Our colleague Joe Paduda has a personal story to tell about AIG: he once worked for the behemoth insurer and was asked to sit in on a meeting of the executive staff, all of whom reported to the legendary Hank Greenberg. (We blogged a strange attempt to clean up Hank's public image here.) Hank had one question for everyone sitting around the conference table: how much money has your division made? No excuses. No stories about value added. No details about lives made better or risks averted. Hank wants to see the bucks! Grown men quaked as the time came to make their presentations.

As the owner of 12 percent of AIG, Hank just took a very expensive bath. He lost more money this weekend than all the readers of this blog will collectively make in their lifetimes.

So how did this happen? How did the biggest insurer on the planet suddenly run out of money?

Risk Transfer for Dummies
One of AIG's business units sold credit protection against the possibility of default in a variety of assets, including, of course, sub-prime mortgages. (Why were so many astute business people so anxious to lend money to folks they knew could not pay it back? What am I missing here?) AIG has lost at least $18 billion over the last three quarters. And according to some reports, they continued to understate the scale of the losses as recently as last week. Like their compatriots at the now-defunct Lehman Brothers, they kept paddling their canoes up de Nile.

The irony is that AIG has plenty of money. Unfortunately, it's tied up in the form of reserves, spread across their multi-faceted insurance operations. It's money set aside to pay claims. It appears that New York state is allowing AIG to access some of these reserves for cash flow. (Presumably, this will not impact AIG's ability to pay claims...) This will fall far short of the approximately $75 billion that AIG needs to survive the crisis.

Thus we have the bizarre prospect of a mostly profitable company going belly up because of the losses in one of its divisions. It's too bad Hank was forced out of the company by the now departed Elliot Spitzer. I would love to have been at a recent roundtable of company executives, answering Hank's one and only question.
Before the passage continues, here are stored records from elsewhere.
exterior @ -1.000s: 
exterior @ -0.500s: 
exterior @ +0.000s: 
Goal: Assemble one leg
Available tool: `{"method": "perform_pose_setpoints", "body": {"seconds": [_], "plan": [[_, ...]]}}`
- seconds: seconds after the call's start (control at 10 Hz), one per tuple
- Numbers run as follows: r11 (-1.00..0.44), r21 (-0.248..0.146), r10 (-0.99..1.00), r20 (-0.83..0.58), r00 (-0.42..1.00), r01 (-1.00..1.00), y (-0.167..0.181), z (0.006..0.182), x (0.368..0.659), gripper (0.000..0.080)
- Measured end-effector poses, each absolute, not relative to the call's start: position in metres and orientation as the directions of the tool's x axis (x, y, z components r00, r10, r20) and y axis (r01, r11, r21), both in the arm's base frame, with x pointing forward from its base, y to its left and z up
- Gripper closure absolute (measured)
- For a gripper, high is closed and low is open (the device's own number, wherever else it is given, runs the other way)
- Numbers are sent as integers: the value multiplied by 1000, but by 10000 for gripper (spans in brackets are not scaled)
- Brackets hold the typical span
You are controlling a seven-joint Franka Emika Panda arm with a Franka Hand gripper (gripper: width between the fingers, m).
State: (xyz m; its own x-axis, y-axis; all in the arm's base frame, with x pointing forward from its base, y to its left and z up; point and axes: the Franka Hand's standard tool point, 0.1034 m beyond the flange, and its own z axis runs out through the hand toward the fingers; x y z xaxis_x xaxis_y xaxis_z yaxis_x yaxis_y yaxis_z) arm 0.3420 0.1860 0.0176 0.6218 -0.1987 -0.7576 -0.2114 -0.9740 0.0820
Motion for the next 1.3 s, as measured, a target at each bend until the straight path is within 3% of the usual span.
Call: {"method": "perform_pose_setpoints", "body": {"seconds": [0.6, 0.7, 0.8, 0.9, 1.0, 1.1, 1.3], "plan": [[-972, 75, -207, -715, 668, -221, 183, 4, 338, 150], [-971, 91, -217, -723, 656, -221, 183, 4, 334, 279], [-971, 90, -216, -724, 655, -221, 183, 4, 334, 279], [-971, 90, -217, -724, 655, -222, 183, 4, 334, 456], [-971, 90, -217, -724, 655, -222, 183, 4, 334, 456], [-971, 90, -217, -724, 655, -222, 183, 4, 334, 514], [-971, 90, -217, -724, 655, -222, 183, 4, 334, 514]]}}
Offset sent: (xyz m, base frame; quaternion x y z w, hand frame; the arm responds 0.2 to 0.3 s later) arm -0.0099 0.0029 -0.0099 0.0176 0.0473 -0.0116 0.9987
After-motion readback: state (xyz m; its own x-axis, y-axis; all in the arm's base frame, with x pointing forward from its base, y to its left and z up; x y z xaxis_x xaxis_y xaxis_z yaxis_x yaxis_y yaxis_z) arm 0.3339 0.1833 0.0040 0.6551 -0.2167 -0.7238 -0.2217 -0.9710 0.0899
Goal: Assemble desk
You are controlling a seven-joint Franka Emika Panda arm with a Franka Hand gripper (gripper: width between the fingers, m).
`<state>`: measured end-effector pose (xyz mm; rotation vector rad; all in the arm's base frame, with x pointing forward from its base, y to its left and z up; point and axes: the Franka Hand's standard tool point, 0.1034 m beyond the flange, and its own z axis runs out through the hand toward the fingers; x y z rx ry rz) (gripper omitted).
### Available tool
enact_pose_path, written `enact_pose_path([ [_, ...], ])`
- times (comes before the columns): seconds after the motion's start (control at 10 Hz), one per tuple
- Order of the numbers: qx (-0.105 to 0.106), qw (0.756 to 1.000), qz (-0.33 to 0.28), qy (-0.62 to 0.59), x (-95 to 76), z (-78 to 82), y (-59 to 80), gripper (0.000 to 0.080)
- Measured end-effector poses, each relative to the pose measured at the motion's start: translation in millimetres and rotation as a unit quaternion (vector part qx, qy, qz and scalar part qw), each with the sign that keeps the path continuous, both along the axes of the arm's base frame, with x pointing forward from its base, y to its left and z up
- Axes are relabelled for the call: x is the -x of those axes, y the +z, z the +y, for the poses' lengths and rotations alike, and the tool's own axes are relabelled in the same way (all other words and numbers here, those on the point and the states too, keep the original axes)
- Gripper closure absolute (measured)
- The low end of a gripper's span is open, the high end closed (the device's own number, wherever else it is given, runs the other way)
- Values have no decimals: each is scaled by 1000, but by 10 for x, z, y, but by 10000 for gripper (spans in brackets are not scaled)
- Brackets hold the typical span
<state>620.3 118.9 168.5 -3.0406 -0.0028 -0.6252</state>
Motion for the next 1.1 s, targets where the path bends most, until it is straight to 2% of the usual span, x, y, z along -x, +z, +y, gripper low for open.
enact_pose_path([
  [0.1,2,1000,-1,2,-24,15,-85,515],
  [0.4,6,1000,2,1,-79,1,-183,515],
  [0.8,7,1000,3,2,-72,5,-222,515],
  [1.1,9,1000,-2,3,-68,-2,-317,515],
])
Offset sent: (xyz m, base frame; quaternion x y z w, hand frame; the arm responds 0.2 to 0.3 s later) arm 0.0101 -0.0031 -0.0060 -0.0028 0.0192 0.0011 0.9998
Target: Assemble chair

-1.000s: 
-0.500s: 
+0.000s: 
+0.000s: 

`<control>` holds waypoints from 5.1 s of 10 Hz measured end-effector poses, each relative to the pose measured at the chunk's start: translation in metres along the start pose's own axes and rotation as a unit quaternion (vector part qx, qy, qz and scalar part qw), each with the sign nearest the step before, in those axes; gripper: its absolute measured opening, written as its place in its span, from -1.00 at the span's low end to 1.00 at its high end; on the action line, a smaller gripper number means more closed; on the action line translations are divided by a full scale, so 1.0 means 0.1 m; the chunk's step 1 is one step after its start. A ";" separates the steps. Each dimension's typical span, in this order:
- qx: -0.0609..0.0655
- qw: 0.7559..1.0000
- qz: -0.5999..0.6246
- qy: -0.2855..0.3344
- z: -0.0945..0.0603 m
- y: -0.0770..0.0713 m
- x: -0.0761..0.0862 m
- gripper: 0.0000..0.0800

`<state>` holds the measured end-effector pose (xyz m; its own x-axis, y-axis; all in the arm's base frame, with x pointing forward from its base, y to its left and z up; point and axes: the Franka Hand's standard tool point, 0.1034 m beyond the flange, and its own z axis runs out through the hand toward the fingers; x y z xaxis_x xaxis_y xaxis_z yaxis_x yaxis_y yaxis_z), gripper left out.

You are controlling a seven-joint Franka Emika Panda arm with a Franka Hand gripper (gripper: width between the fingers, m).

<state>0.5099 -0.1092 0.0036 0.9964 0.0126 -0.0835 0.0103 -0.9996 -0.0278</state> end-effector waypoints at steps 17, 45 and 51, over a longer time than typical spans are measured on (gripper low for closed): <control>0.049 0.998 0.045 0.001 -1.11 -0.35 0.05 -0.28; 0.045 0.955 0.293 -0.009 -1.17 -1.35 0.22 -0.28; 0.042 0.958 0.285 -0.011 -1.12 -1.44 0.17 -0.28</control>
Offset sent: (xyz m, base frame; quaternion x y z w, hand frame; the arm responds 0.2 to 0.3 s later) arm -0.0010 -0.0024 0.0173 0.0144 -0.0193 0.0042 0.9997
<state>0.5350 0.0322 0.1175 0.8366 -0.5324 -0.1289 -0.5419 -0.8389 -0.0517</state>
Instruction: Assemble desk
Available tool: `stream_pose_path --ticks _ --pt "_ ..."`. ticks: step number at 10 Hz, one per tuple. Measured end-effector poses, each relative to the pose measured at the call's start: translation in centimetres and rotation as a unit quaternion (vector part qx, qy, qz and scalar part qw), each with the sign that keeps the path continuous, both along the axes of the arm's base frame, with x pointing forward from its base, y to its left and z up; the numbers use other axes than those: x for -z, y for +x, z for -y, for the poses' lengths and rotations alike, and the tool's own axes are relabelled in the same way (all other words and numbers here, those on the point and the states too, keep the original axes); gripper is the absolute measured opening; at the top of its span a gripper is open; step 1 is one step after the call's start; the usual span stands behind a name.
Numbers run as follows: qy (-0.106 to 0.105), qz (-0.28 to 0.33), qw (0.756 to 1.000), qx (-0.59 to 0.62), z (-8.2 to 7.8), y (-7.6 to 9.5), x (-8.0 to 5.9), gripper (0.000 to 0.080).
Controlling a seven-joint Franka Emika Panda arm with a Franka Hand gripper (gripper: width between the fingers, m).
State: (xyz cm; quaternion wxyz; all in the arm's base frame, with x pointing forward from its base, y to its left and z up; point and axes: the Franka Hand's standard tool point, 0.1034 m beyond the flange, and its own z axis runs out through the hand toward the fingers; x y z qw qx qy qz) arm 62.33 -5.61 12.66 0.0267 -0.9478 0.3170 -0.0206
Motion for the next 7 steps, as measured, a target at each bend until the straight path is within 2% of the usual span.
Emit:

The derivatives whiz pulls on the collar of his $400 shirt and sweats into his coffee mug. He mutters almost inaudibly, "$75 billion."

Hank lights up like a pinball machine: "You made $75 billion?"

Derivatives whiz whispers: "Lost."

Hank turns the color of an uncooked lobster: "Lost? You lost $75 billion?" Hank reaches across the table to throttle the whiz, but something seizes his body from within and sprawls him across the table. He is trying to talk, but no words are coming out of his mouth. A coffee colored foam dribbles from his lips.

It looks like a medical crisis, but no one moves. They just sit in their chairs, looking down at the table and straightening the lapels on their $2,000 suits...

OK, I'm no Raymond Chandler. But then again, not even Chandler could come up with a story as full of greed and self-deception as that of the once mighty AIG.